Gegen den Favoriten untergegangen

(eiw) Die wagen Hoffnungen des NSC Watzenborn-Steinberg auf einen Überraschungscoup gegen den Meisterschaftsmitfavoriten TSV Schwabhausen in der 2. Tischtennis-Bundesliga der Damen haben sich nicht erfüllt.

(eiw) Die wagen Hoffnungen des NSC Watzenborn-Steinberg auf einen Überraschungscoup gegen den Meisterschaftsmitfavoriten TSV Schwabhausen in der 2. Tischtennis-Bundesliga der Damen haben sich nicht erfüllt. Gegen die überzeugenden Bayern setzte es eine deutliche 0:6- Heimniederlage. Trotz der Pleite konnten die Mittelhessinnen ihren guten vierten Tabellenplatz (4:4 Punkte) verteidigen.

Die Niederlage kam sicherlich nicht überraschend, diese fiel jedoch deutlicher aus, als es nach den Resultaten der vergangenen Wochen zu erwarten war. "Schwabhausen war heute einfach besser. Allerdings wäre der Ehrenpunkt durchaus möglich gewesen", war Stefan Harnisch nicht allzu enttäuscht von der Leistung seines Teams. Die Nummer drei des Regionalligateams stand diesmal als Vertretung des verhinderten Markus Reiter als Coach an der Bande und sah ein klar überlegenes Gästequartett.

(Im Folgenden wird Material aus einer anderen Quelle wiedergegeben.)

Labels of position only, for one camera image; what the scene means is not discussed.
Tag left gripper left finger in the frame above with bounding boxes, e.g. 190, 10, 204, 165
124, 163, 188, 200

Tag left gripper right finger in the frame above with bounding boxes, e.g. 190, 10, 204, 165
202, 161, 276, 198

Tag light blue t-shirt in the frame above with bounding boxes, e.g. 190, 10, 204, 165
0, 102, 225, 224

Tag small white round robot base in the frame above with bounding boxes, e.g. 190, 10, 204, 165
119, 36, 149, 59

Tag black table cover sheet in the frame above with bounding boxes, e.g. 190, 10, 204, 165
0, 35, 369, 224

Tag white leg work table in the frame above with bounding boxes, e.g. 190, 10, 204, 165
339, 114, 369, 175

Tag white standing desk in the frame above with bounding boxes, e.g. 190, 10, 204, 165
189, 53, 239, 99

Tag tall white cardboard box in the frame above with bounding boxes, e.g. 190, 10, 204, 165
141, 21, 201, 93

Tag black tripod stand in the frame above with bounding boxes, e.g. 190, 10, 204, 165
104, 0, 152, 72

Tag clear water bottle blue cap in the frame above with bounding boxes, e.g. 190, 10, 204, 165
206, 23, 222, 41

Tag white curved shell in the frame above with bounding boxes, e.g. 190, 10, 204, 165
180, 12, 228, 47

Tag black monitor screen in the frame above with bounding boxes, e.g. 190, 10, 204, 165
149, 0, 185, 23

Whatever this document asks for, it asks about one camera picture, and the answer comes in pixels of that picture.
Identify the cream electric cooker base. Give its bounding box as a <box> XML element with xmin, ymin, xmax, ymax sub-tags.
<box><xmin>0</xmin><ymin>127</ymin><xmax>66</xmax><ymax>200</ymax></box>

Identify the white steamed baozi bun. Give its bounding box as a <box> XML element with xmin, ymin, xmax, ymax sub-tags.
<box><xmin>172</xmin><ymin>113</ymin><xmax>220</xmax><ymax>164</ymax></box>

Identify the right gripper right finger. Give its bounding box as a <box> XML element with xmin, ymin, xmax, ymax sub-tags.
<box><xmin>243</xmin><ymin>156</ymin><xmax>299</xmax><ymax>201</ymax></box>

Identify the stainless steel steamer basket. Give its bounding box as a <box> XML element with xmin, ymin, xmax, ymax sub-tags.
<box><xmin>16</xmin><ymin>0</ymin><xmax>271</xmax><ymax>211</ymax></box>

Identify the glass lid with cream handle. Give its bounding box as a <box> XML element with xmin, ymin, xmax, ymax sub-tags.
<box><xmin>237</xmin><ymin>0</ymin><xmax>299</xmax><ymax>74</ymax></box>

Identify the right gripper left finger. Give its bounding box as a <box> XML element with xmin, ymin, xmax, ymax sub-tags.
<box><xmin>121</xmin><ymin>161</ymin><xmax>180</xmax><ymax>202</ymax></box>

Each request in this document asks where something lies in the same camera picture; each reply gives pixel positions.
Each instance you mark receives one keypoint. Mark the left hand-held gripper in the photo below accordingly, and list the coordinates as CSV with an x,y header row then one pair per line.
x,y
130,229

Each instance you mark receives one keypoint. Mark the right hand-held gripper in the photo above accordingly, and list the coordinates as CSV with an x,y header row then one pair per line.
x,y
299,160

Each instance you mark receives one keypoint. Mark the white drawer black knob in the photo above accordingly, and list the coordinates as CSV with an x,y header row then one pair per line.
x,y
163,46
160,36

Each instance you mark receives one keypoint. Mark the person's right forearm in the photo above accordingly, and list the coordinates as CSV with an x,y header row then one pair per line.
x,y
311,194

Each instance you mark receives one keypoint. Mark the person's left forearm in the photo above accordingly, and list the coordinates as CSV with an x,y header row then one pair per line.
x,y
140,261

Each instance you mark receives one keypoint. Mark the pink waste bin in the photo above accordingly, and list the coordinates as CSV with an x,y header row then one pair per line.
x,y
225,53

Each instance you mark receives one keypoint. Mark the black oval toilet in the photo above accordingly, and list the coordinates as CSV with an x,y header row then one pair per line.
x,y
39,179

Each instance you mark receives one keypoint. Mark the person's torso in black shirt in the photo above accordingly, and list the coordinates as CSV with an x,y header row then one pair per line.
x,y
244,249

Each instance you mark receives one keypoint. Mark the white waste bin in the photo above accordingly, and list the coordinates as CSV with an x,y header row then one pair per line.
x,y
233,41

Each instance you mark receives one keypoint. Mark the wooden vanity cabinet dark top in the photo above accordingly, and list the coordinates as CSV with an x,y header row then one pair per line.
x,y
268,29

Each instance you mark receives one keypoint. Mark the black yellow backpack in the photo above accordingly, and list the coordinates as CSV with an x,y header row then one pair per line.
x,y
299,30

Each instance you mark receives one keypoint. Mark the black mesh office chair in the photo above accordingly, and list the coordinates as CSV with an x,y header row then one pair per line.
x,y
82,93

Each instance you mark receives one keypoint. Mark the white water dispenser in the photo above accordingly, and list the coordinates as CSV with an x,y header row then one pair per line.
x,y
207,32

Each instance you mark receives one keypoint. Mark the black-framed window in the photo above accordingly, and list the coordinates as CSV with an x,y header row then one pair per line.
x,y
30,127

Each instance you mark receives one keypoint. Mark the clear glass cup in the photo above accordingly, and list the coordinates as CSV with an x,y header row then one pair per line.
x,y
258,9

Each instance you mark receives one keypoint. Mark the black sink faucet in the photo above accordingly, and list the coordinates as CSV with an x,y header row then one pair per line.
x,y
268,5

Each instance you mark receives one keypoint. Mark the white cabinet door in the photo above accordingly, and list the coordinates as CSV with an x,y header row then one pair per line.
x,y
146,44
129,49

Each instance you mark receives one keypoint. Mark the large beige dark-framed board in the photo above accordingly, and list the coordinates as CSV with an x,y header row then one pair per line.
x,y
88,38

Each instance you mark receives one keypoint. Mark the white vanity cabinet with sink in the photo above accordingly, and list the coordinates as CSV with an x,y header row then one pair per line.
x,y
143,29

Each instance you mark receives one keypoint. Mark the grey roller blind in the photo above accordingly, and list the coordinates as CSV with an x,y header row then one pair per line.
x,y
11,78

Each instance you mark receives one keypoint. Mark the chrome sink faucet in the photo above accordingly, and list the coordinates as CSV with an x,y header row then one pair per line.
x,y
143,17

Die Bayern, mit der Empfehlung von drei Siegen aus drei Partien angereist, sorgten bereits in den beiden Doppeln für eine kleine Vorentscheidung. So konnten sich die Chinesin Ting Yang und Ex-Nationalspielerin Olga Nemes glatt in drei Sätzen gegen Julia Lutz und Desirée Czajkowski durchsetzen. Im zweiten Doppel hielten Inka Dömges und Angelina Gürz ihre Partie gegen Nachwuchstalent Sabine Winter und die Ungarin Agnes Kokai lange Zeit offen. Erst im Entscheidungssatz gelang es den Gästen, sich entscheidend abzusetzen, wobei die zahlreichen "leichten" Fehler des NSC-Duos zur klaren 4:11-Niederlage führten.

An der Spitze war Gäste-Ass Ting Yang ungefährdet. Gegen Gürz musste die Abwehrspielerin zwar Durchgang eins abgeben, danach aber gelangen der NSC-Akteurin nur noch sieben Punktgewinne in den folgenden drei Sätzen. Auch für Dömges stand gegen Jugendnationalspielerin Winter am Schluss nur der Gewinn des dritten Durchgangs auf der Habenseite. In den anderen Sätzen dominierte die Nachwuchshoffnung der Gäste mit ihrem druckvollen Angriffsspiel die Begegnung nach Belieben. Die zweite Chance auf den Ehrenzähler vergab im Anschluss Lutz. Gegen Nemes zeigte der Neuzugang des NSC eine tolle Leistung und brachte die mehrfache Deutsche Meisterin an den Rand einer Niederlage.

Erst im fünften Satz dominiert die erfahrene Block- und Konterstrategin und kam über die Stationen 5:2 und 8:4 zum am Ende verdienten 11:5-Erfolg.

Der hohe Rückstand sowie die starke Vorstellung ihrer Kontrahentin Agnes Kokai schienen Czajkowski in der zweiten Partie des hinteren Paarkreuzes zu lähmen. Die Angreiferin des NSC fand in der gesamten Partie nie zu ihrem gewohnten Rhythmus und musste sich mit 5:11, 3:11 und 8:11 überraschend deutlich geschlagen geben - und damit den letzten Gegenpunkt in der einseitigen Partie zulassen.